The Financial Conduct Agency will need to have more “teeth” to prevent consumer detriment, the chairman of the Financial Services Authority has revealed.
In his Mansion House City Banquet speech yesterday (20 October) Lord Turner, chairman of the Financial Services Authority (FSA) claimed the agency, which replaces the Consumer Protection and Markets Authority (CPMA), should have the powers that would “provide a real benefit for consumers”.

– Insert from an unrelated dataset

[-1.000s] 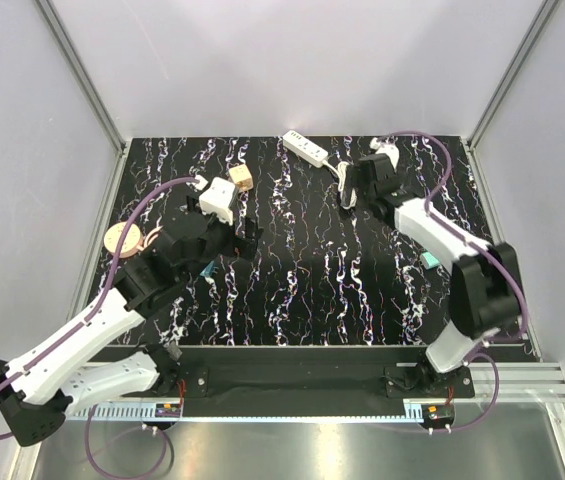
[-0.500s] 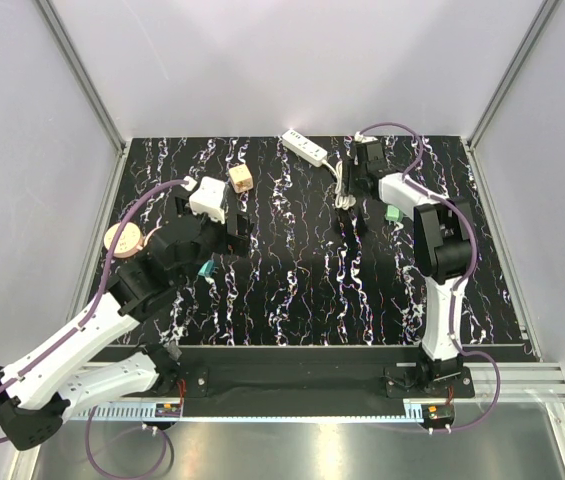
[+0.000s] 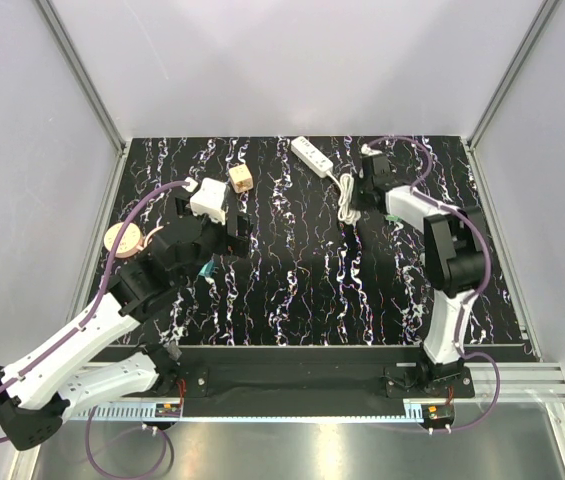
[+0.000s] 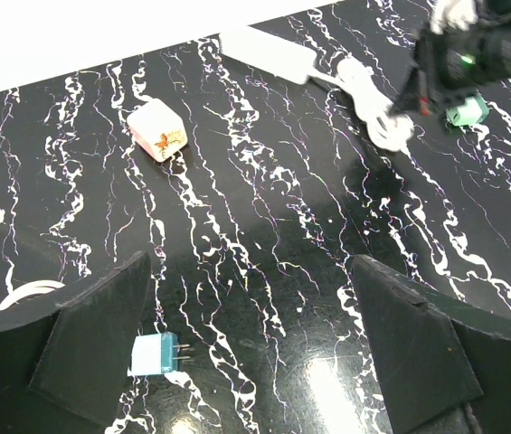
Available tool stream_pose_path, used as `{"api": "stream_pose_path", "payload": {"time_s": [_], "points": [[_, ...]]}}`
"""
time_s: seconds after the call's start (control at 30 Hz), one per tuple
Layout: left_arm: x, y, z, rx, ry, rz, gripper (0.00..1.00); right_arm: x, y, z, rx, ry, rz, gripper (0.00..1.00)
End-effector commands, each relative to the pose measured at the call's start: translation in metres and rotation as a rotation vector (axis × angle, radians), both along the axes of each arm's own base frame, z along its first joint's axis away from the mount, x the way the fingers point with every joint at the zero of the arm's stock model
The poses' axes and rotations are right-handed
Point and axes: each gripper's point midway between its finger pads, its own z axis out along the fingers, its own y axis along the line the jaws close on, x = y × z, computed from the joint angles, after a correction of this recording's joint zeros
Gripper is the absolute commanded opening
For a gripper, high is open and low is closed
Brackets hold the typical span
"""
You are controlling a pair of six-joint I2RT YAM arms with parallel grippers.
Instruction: Insert the plug
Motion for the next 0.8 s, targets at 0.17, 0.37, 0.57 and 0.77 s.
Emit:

He told the audience of City workers: “In financial services the potential for the customer to be ripped off is simply far greater than in other sectors of the economy – and the consequences potentially more significant. The challenge for the Financial Conduct Authority will be how to counter that danger. Parliament will need to equip the FCA with new powers that will be needed to give the new approach effective teeth. For example the powers if necessary to demand changes in product terms or even, in extremis, to ban a product in addition to strengthened powers to tackle misleading financial adverts and requiring their withdrawal if necessary. This new approach, underpinned by some new powers can, I am confident, make a difference.”
But Lord Turner noted there also needs to be a realistic understanding that no system of regulation “can, or should, try to create a nil risk market environment. So even in the best designed system problems will still emerge.”
The regulator’s chairman cited the Financial Policy Committee (FPC) as the most important element to address the failures that led to the financial crisis – adding that forthcoming European regulation, particularly around maximum capital levels, had the potential to reduce the flexibility of the FPC to act according to the needs of the UK.
He said: “One thing which is crystal clear, but an area of significant concern, is that forthcoming European legislation must allow adequate flexibility for the national variation of macro-prudential tools. European capital adequacy regulation should enforce minimum standards across the European Union, but it should leave national authorities free to exceed and vary them above the minimum. The idea that securing the single market requires the harmonisation of maximum as well as minimum standards is simply wrong and potentially harmful.”
Lord Turner claimed the issue which has faced the shadow FPC up to now is whether macro-prudential policy has any role to play in helping stimulate credit supply and activity in the downswing.
“If credit supply is the focus, it will be difficult for the Committee to avoid making judgements about the relative importance of different uses of bank balance sheets,” he continued. “And if that is the focus, we may need to consider prudential tools which lean far more aggressively than in the past against the proliferation of intra-financial system complexity, the use of balance sheets to support inter-bank position-taking which has been such a striking feature of the last several decades.”
On the Prudential Regulation Authority (PRA) Lord Turner said that the new authority will build on the regulation set by the FSA. He highlighted that there needed to be a clear understanding in society that the PRA’s approach would not be a zero failure approach and argued that there was a real commitment to end the ‘too big to fail’ issue.